MATERIALS AND METHODS: This study is a retrospective analysis of patients presenting with blunt trauma over 4.5 years at a level 1 trauma center. Indeterminate CTA findings in patients with blunt injury were identified through a database search of imaging reports. CTA findings and final outcomes, including catheter angiography and clinicopathologic records, were reviewed independently by blinded observers.
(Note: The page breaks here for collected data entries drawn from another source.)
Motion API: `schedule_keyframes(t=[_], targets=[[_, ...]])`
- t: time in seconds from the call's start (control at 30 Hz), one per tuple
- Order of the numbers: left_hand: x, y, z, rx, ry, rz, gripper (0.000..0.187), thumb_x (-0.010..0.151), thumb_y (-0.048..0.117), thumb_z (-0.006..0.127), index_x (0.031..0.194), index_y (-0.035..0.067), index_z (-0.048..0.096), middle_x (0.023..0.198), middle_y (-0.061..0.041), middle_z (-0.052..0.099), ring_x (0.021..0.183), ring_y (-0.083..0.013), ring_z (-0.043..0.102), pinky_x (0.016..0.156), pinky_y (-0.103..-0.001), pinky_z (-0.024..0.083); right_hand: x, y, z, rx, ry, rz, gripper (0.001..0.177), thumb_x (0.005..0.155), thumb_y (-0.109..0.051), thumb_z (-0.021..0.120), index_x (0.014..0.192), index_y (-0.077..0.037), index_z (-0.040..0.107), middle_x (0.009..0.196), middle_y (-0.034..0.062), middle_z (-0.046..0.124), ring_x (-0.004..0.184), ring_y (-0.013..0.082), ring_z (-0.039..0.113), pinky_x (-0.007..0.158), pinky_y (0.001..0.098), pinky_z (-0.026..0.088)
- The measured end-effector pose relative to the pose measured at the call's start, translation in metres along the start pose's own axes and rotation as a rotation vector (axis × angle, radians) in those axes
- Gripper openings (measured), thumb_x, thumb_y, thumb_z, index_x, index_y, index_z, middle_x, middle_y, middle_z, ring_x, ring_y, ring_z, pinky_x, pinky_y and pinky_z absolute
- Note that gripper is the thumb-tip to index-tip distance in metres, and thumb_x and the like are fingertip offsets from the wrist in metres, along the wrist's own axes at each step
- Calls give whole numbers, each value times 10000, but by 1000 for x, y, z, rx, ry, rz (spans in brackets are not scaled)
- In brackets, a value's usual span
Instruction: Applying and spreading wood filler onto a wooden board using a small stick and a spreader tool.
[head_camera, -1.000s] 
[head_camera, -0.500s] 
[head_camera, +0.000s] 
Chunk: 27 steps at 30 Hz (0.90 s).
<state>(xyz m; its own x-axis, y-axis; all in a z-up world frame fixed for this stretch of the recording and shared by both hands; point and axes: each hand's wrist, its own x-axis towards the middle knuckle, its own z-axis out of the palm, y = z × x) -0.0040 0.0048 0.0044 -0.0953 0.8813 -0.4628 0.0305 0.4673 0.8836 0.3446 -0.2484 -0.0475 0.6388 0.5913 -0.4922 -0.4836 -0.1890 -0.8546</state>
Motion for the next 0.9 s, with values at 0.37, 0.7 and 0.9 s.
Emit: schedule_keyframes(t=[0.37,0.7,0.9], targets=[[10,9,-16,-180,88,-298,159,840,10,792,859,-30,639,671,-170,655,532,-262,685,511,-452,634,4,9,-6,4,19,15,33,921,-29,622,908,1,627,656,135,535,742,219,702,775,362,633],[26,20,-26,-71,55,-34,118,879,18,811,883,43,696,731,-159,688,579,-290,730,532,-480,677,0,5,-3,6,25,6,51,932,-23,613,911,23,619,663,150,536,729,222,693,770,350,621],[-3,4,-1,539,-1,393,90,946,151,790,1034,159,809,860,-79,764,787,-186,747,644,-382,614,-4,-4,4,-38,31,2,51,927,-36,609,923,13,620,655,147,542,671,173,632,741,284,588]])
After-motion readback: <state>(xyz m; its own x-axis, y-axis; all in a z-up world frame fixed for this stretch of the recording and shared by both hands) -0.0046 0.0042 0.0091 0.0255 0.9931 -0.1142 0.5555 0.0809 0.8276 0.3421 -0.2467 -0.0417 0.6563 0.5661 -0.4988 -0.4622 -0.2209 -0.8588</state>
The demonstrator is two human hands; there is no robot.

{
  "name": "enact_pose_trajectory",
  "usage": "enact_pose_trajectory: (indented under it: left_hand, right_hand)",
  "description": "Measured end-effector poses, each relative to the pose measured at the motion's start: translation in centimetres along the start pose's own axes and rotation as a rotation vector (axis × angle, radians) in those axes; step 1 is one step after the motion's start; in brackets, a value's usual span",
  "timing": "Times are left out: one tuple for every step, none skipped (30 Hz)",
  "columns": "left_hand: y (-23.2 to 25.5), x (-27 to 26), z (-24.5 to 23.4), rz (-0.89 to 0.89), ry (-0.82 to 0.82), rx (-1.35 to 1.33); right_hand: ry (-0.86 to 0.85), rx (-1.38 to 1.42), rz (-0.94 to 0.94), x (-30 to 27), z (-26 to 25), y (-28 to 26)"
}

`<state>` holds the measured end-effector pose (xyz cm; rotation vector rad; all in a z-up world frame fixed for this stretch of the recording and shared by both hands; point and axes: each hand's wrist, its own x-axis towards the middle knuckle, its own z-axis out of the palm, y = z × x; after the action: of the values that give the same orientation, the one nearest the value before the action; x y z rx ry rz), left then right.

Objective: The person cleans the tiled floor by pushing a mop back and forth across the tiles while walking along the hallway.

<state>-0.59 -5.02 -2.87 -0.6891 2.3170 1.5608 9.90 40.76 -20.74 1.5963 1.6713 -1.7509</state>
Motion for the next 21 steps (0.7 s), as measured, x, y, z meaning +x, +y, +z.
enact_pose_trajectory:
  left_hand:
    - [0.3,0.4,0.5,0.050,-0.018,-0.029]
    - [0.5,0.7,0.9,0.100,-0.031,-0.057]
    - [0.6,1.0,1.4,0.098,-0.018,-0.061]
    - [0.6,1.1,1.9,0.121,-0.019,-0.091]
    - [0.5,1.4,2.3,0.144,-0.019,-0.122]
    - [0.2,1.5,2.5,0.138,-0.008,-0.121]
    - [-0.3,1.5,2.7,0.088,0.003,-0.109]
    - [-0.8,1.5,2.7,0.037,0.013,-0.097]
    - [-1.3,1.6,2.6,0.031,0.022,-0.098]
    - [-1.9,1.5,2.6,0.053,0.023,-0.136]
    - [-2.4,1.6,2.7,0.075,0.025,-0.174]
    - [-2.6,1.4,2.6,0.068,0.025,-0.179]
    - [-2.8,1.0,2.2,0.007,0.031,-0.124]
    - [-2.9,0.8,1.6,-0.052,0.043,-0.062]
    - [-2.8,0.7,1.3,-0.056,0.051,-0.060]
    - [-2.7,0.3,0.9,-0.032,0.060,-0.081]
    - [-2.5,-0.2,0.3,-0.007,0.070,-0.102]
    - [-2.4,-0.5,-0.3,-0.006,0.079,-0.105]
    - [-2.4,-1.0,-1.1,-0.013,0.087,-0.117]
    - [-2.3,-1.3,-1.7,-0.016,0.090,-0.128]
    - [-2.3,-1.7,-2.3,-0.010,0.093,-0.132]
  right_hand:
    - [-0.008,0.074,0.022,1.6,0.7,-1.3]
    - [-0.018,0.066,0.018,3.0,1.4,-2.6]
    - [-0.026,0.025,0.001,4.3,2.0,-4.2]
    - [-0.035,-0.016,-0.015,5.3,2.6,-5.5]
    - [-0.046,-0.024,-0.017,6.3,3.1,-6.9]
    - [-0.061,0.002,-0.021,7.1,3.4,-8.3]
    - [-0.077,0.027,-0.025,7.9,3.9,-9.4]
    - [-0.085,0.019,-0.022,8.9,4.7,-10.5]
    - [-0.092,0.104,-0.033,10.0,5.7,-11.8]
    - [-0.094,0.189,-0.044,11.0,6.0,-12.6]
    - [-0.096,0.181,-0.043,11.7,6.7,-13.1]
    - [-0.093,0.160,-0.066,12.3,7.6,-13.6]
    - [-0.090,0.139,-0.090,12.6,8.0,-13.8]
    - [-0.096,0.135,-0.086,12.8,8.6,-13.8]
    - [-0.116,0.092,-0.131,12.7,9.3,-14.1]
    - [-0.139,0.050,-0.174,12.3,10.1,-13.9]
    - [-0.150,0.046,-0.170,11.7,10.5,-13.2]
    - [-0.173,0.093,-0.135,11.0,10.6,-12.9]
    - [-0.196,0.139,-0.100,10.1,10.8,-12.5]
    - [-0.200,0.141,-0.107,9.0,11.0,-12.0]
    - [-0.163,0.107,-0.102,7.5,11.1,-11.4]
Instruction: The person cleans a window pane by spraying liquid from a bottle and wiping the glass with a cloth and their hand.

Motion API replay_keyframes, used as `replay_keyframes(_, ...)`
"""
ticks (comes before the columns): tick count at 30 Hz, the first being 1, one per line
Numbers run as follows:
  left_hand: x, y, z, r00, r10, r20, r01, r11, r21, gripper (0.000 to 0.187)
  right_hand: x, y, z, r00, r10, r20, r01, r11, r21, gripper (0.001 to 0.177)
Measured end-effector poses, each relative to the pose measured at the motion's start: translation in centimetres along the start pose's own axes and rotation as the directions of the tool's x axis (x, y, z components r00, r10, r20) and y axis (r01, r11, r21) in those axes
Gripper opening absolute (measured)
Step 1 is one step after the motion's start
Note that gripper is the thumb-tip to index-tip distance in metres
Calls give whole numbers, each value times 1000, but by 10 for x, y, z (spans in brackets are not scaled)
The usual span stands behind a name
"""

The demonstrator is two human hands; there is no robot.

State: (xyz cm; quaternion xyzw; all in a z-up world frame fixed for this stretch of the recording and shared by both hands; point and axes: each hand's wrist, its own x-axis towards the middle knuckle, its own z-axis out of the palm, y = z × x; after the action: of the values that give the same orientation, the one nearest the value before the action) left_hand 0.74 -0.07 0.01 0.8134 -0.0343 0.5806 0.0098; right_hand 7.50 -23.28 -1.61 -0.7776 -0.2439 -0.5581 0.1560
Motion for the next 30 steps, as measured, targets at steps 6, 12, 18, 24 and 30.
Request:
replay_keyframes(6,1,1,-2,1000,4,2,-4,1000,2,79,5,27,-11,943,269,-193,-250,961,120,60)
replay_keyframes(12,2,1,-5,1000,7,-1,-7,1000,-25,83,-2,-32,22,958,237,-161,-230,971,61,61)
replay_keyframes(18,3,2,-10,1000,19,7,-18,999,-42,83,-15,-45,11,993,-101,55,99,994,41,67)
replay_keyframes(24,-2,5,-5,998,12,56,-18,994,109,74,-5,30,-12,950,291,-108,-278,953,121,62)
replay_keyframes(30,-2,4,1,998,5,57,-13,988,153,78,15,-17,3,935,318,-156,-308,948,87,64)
RESULTS: One hundred seven patients (age range, 11-88 years) met the inclusion criteria. Seventy-two (age range, 15-88 years) had a reference standard of subsequent catheter angiography, and 35 subjects (age range, 11-87 years) did not undergo catheter angiography and therefore had a reference standard of clinicopathologic review. No subjects with isolated mediastinal hematoma on CTA had aortic or intrathoracic great vessel injury, for a positive predictive value of 0% (95% CI, 0-0.028). Using our proposed classification scheme, we found a direct correlation between the percentage of cases that underwent catheter angiography and hematoma severity.

CONCLUSION: When CTA is indeterminate in blunt thoracic trauma, conventional angiography is unlikely to show an aortic or intrathoracic great vessel injury and may be unnecessary. A grading system for mediastinal hematomas could help triage patients to conventional angiography when further imaging is desired.